▸ **DIRECTIONS FOR THIS TASK**: Could you set down exactly the lines in the records below between the line holding "Target to segment: black cable" and the line holding "Target to segment: wall", inclusive?

[Stored dataset items]
—————

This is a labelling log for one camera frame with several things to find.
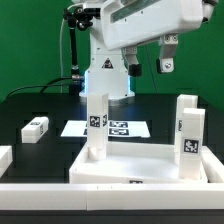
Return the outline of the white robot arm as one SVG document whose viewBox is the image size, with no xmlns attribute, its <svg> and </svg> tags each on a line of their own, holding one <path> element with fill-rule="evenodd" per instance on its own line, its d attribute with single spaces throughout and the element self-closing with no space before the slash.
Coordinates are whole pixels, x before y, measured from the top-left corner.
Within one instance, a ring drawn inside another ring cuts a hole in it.
<svg viewBox="0 0 224 224">
<path fill-rule="evenodd" d="M 135 96 L 130 79 L 142 74 L 137 48 L 157 41 L 161 73 L 174 70 L 178 36 L 209 21 L 219 0 L 71 0 L 76 27 L 90 31 L 90 67 L 82 98 L 105 93 L 117 103 Z"/>
</svg>

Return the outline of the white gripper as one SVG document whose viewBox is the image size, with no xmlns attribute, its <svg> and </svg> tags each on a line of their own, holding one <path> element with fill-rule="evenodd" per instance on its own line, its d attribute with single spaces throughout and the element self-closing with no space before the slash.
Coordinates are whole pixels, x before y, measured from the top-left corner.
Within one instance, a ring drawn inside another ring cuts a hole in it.
<svg viewBox="0 0 224 224">
<path fill-rule="evenodd" d="M 158 41 L 157 71 L 171 73 L 178 46 L 178 36 L 171 34 L 198 29 L 202 19 L 201 0 L 134 0 L 127 5 L 121 0 L 107 0 L 101 7 L 104 43 L 109 50 L 123 48 L 125 65 L 132 77 L 142 75 L 137 48 L 132 45 L 162 36 Z"/>
</svg>

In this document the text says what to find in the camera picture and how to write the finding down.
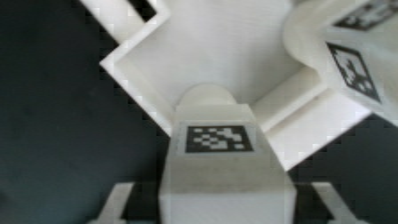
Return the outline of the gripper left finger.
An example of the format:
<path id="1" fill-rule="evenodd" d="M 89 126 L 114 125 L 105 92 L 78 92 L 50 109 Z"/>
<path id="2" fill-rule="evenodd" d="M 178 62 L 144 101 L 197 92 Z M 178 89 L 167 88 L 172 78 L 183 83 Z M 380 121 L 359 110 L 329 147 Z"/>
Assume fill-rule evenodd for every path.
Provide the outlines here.
<path id="1" fill-rule="evenodd" d="M 155 182 L 114 185 L 98 217 L 87 224 L 158 224 Z"/>

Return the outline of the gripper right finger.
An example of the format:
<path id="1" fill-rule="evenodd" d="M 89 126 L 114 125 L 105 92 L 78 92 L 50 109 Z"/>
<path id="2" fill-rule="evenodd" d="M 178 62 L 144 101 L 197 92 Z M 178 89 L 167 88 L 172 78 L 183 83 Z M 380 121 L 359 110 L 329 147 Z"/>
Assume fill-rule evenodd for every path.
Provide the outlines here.
<path id="1" fill-rule="evenodd" d="M 297 183 L 293 224 L 371 224 L 345 203 L 329 182 Z"/>

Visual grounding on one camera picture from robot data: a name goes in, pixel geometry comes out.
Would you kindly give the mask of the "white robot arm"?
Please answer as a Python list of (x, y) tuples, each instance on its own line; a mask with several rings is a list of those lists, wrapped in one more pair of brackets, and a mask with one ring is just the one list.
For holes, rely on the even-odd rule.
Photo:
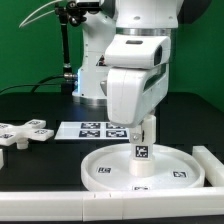
[(172, 31), (200, 18), (212, 0), (76, 0), (87, 12), (77, 98), (107, 103), (130, 142), (153, 142), (150, 113), (168, 91)]

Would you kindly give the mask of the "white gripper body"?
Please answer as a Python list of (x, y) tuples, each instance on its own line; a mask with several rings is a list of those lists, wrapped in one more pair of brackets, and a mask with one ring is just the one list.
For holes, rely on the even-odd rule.
[(107, 79), (107, 113), (113, 125), (134, 128), (168, 91), (169, 65), (150, 70), (112, 68)]

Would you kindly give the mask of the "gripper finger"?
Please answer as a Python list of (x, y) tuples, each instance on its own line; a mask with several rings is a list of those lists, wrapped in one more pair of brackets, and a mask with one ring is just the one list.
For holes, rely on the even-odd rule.
[(140, 144), (143, 142), (143, 129), (141, 126), (129, 129), (130, 142), (133, 144)]

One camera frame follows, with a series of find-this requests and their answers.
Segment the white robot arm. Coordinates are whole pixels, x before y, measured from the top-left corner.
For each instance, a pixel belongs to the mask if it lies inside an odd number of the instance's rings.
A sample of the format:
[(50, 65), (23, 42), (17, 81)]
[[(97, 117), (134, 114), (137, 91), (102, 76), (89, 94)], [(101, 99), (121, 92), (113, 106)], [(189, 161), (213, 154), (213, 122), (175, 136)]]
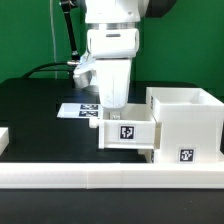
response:
[(88, 26), (86, 51), (74, 70), (80, 88), (98, 88), (100, 104), (119, 119), (128, 101), (132, 59), (140, 45), (136, 24), (161, 18), (177, 0), (79, 0)]

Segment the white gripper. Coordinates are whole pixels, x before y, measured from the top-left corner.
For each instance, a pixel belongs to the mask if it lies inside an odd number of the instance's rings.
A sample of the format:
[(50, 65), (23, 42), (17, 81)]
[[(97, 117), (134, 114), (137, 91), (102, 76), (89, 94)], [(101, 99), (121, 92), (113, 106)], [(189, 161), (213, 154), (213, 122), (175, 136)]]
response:
[(128, 100), (132, 59), (139, 49), (139, 31), (131, 29), (90, 29), (87, 49), (94, 59), (100, 103), (111, 120), (121, 119)]

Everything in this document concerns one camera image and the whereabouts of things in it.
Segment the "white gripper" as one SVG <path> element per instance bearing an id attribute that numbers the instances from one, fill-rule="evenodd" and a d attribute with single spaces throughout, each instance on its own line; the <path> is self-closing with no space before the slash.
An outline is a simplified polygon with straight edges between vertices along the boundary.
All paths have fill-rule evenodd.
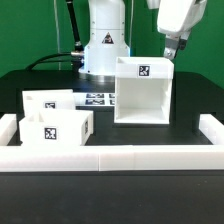
<path id="1" fill-rule="evenodd" d="M 191 30 L 201 21 L 206 5 L 207 0 L 161 0 L 157 29 L 167 36 L 165 58 L 173 60 L 178 49 L 185 49 Z"/>

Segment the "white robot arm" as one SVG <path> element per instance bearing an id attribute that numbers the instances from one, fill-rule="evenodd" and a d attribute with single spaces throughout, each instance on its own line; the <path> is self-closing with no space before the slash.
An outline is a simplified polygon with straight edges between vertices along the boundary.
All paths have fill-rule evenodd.
<path id="1" fill-rule="evenodd" d="M 157 9 L 157 30 L 165 35 L 163 56 L 173 60 L 183 50 L 192 28 L 202 19 L 207 0 L 146 0 L 149 9 Z M 129 56 L 125 43 L 125 4 L 123 0 L 88 0 L 90 40 L 84 48 L 81 78 L 99 82 L 113 81 L 115 60 Z"/>

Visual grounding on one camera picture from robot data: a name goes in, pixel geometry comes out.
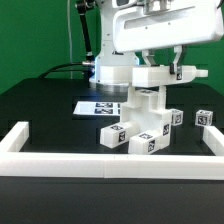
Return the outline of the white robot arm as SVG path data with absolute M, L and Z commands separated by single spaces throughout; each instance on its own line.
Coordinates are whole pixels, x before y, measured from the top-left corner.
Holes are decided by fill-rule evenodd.
M 186 47 L 224 36 L 223 0 L 95 0 L 101 50 L 93 82 L 155 87 L 206 77 L 182 64 Z

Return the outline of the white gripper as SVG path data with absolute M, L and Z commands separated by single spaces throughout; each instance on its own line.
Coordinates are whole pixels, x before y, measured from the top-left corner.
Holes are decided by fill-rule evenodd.
M 169 73 L 182 79 L 184 45 L 218 41 L 224 35 L 218 0 L 172 0 L 164 11 L 144 13 L 143 6 L 116 12 L 113 18 L 113 43 L 118 52 L 142 51 L 146 65 L 156 67 L 155 51 L 174 47 L 175 58 Z

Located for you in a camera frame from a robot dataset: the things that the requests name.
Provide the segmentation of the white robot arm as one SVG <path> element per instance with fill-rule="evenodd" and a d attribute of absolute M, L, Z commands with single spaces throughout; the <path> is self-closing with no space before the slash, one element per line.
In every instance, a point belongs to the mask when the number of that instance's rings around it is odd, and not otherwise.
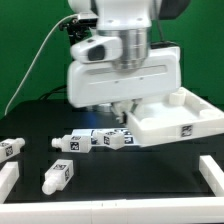
<path fill-rule="evenodd" d="M 179 17 L 191 0 L 68 0 L 81 15 L 97 17 L 96 34 L 71 47 L 68 99 L 76 108 L 103 103 L 117 114 L 145 97 L 181 86 L 180 48 L 148 42 L 154 20 Z"/>

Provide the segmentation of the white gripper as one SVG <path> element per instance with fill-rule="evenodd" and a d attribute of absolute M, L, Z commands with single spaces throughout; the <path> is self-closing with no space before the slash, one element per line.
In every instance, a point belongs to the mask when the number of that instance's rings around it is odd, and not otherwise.
<path fill-rule="evenodd" d="M 76 108 L 113 103 L 119 122 L 134 100 L 175 92 L 181 86 L 180 48 L 152 49 L 142 66 L 116 70 L 110 62 L 82 64 L 74 61 L 68 69 L 68 100 Z"/>

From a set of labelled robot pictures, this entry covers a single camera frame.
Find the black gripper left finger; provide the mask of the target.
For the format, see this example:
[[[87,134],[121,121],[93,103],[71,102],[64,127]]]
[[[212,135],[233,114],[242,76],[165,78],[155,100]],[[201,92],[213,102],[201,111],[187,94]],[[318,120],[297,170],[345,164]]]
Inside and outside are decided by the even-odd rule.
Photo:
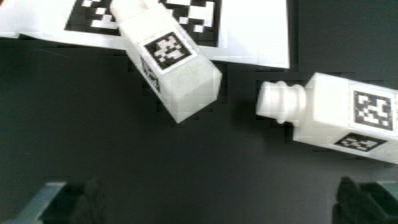
[[[96,178],[69,183],[55,196],[45,213],[43,224],[107,224],[103,185]]]

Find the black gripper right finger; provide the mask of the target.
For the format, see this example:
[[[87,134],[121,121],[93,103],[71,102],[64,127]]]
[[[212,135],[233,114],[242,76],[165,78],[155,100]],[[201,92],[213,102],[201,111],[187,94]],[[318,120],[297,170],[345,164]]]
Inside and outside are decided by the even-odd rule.
[[[398,181],[359,183],[341,178],[332,224],[398,224]]]

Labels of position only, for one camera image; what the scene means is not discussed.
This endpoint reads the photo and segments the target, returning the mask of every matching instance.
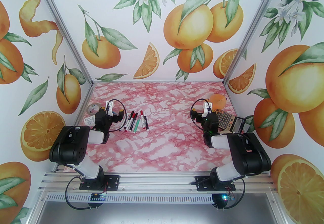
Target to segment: calculator
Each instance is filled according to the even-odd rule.
[[[218,127],[235,133],[242,133],[245,119],[237,117],[223,110],[216,110],[218,116]]]

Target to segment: orange
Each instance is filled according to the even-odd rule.
[[[307,134],[324,147],[324,102],[310,111],[299,113],[299,119]]]
[[[56,101],[62,112],[65,114],[74,113],[81,100],[81,88],[75,76],[67,74],[64,78],[64,92],[59,87],[56,90]]]
[[[242,75],[230,80],[228,82],[229,89],[235,94],[241,94],[246,91],[252,83],[256,66],[257,64],[254,63]]]
[[[8,13],[0,1],[0,39],[2,39],[9,31],[9,16]]]
[[[193,49],[190,50],[182,50],[178,56],[178,66],[181,70],[187,73],[196,73],[199,71],[204,70],[207,68],[210,63],[213,60],[213,50],[211,47],[209,47],[207,44],[202,44],[201,45],[202,50],[204,51],[205,54],[205,63],[204,66],[202,67],[199,60],[196,61],[195,65],[190,69],[190,60],[191,60],[191,55],[193,52]]]
[[[240,5],[237,7],[236,15],[233,20],[226,26],[226,5],[222,7],[222,3],[213,6],[210,11],[213,14],[214,25],[207,40],[211,42],[222,42],[230,39],[240,29],[243,22],[243,10]]]
[[[17,47],[6,39],[0,39],[0,51],[16,70],[15,72],[8,69],[0,63],[0,70],[3,78],[0,78],[0,84],[10,84],[20,78],[24,70],[24,62]]]
[[[293,154],[283,154],[278,156],[271,165],[271,178],[273,180],[273,183],[277,186],[278,182],[278,176],[282,168],[290,161],[293,161],[295,159],[303,159],[300,156],[293,155]]]
[[[177,49],[193,49],[201,45],[213,28],[213,15],[208,6],[201,5],[193,10],[180,24],[183,6],[175,7],[164,22],[164,37],[168,44]]]
[[[160,64],[159,53],[152,43],[148,44],[144,59],[136,73],[134,79],[143,79],[153,75]]]
[[[208,101],[213,103],[212,110],[223,109],[226,105],[226,97],[221,94],[212,94]]]
[[[324,223],[324,177],[313,164],[288,162],[279,173],[278,194],[295,223]]]
[[[259,138],[274,149],[281,149],[287,146],[295,134],[295,120],[291,113],[287,115],[286,122],[279,136],[274,140],[269,140],[273,126],[267,128],[260,128],[264,120],[272,114],[278,107],[273,103],[271,98],[261,100],[254,109],[253,121],[255,130]]]
[[[306,112],[324,101],[324,64],[298,64],[279,76],[309,46],[290,46],[271,61],[265,84],[273,102],[282,110],[291,113]]]
[[[61,115],[53,111],[35,114],[21,130],[21,148],[32,161],[49,158],[49,152],[60,131],[65,126]]]
[[[82,52],[85,58],[94,66],[98,68],[113,68],[120,62],[120,51],[118,47],[111,44],[105,37],[97,36],[98,56],[90,49],[86,40],[82,43]]]
[[[11,177],[19,177],[24,181],[4,192],[16,202],[17,206],[0,209],[1,224],[10,224],[14,220],[23,207],[30,189],[31,176],[24,164],[8,162],[0,165],[0,180]]]
[[[229,66],[231,65],[237,49],[231,49],[220,55],[214,63],[213,73],[216,77],[223,79]]]

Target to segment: green marker
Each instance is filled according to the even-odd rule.
[[[139,123],[140,123],[140,118],[138,118],[138,120],[136,122],[136,125],[135,125],[134,132],[133,133],[136,133],[136,130],[137,130],[137,127],[138,127],[138,124]]]

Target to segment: black cable
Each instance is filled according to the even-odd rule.
[[[244,194],[245,194],[245,182],[244,182],[243,178],[241,178],[241,180],[242,180],[242,182],[243,182],[243,192],[242,192],[241,197],[237,200],[236,203],[232,204],[231,206],[224,207],[224,208],[223,208],[224,210],[234,208],[234,207],[235,207],[237,204],[239,204],[240,201],[243,199],[243,196],[244,196]]]
[[[66,186],[66,188],[65,188],[65,201],[66,201],[66,203],[68,204],[68,206],[70,206],[72,209],[75,209],[75,210],[88,210],[88,209],[92,209],[92,207],[84,207],[84,208],[74,207],[74,206],[71,205],[71,203],[69,203],[69,201],[67,200],[67,189],[68,189],[70,183],[71,183],[74,179],[76,179],[76,178],[80,179],[80,181],[81,181],[81,178],[80,178],[80,177],[75,176],[75,177],[73,177],[73,178],[69,181],[69,183],[67,184],[67,186]]]
[[[124,104],[123,104],[121,101],[119,101],[119,100],[117,100],[117,99],[111,99],[111,100],[109,101],[109,103],[110,103],[111,101],[117,101],[117,102],[119,102],[119,103],[123,106],[123,108],[124,108],[124,112],[125,112],[125,121],[124,121],[124,124],[123,124],[119,129],[115,129],[115,130],[110,130],[110,131],[109,131],[109,132],[114,132],[114,131],[121,130],[121,129],[125,126],[125,124],[126,124],[126,122],[127,122],[127,113],[126,113],[126,108],[125,108]]]
[[[195,102],[192,104],[192,106],[191,106],[191,109],[190,109],[190,119],[192,120],[193,124],[194,124],[198,129],[201,129],[203,132],[209,133],[209,131],[206,131],[206,130],[204,130],[203,128],[200,128],[200,127],[195,123],[195,121],[193,120],[192,115],[191,115],[191,111],[192,111],[193,107],[194,107],[195,104],[196,104],[197,102],[199,102],[200,100],[204,100],[204,101],[206,101],[206,103],[208,104],[209,109],[212,110],[212,109],[210,108],[210,106],[209,106],[209,102],[208,102],[206,99],[204,99],[204,98],[200,98],[200,99],[198,99],[197,101],[195,101]]]

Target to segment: wall
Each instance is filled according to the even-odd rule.
[[[323,0],[272,0],[227,86],[292,223],[324,220],[323,18]]]
[[[94,80],[220,81],[261,0],[54,1]]]
[[[45,0],[37,7],[38,1],[0,0],[1,224],[27,219],[44,172],[53,169],[49,149],[60,129],[74,123],[89,88],[65,40],[60,44]],[[66,77],[64,61],[71,69]]]

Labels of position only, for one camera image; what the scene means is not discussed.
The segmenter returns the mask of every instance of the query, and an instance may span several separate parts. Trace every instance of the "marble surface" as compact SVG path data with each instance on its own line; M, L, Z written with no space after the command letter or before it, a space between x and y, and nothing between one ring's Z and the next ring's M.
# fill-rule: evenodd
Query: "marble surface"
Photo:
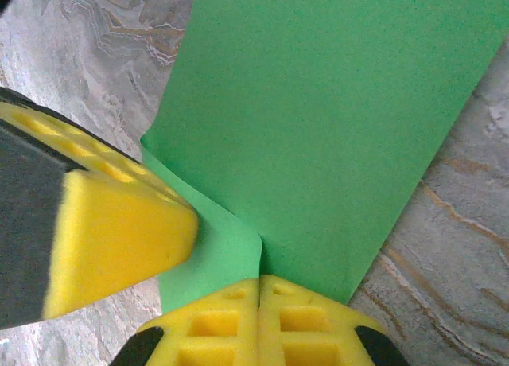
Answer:
M14 0L0 84L139 158L192 0ZM351 305L412 365L509 364L509 40L473 92ZM161 312L148 280L0 331L0 364L105 365Z

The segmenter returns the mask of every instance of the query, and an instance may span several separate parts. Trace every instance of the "green sheet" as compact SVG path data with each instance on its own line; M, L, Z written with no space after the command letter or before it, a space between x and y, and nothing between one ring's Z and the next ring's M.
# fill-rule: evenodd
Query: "green sheet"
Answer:
M143 162L197 210L198 238L191 258L159 275L166 313L245 278L260 274L262 241L252 229L166 169L146 150Z
M195 0L142 144L260 234L262 272L346 302L502 42L508 6Z

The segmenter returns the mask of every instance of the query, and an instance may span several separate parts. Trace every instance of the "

—————

▸ **FINAL ANSWER**:
Target to segment: black cable
Each instance is filled according to the even-odd rule.
[[[244,194],[245,194],[245,182],[244,182],[243,178],[241,178],[241,180],[242,180],[242,182],[243,182],[243,192],[242,192],[241,197],[237,200],[236,203],[232,204],[231,206],[224,207],[224,208],[223,208],[224,210],[234,208],[234,207],[235,207],[237,204],[239,204],[240,201],[243,199],[243,196],[244,196]]]
[[[66,186],[66,188],[65,188],[65,201],[66,201],[66,203],[68,204],[68,206],[70,206],[72,209],[75,209],[75,210],[88,210],[88,209],[92,209],[92,207],[84,207],[84,208],[74,207],[74,206],[71,205],[71,203],[69,203],[69,201],[67,200],[67,189],[68,189],[70,183],[71,183],[74,179],[76,179],[76,178],[80,179],[80,181],[81,181],[81,178],[80,178],[80,177],[75,176],[75,177],[73,177],[73,178],[69,181],[69,183],[67,184],[67,186]]]
[[[124,104],[123,104],[121,101],[119,101],[119,100],[117,100],[117,99],[111,99],[111,100],[109,101],[109,103],[110,103],[111,101],[117,101],[117,102],[119,102],[119,103],[123,106],[123,108],[124,108],[124,112],[125,112],[125,121],[124,121],[124,124],[123,124],[119,129],[115,129],[115,130],[110,130],[110,131],[109,131],[109,132],[114,132],[114,131],[121,130],[121,129],[125,126],[125,124],[126,124],[126,122],[127,122],[127,113],[126,113],[126,108],[125,108]]]
[[[195,102],[192,104],[192,106],[191,106],[191,109],[190,109],[190,119],[192,120],[193,124],[194,124],[198,129],[201,129],[203,132],[209,133],[209,131],[206,131],[206,130],[204,130],[203,128],[200,128],[200,127],[195,123],[195,121],[193,120],[192,115],[191,115],[191,111],[192,111],[193,107],[194,107],[195,104],[196,104],[197,102],[199,102],[200,100],[204,100],[204,101],[206,101],[206,103],[208,104],[209,109],[212,110],[212,109],[210,108],[210,106],[209,106],[209,102],[208,102],[206,99],[204,99],[204,98],[200,98],[200,99],[198,99],[197,101],[195,101]]]

Target to segment: wall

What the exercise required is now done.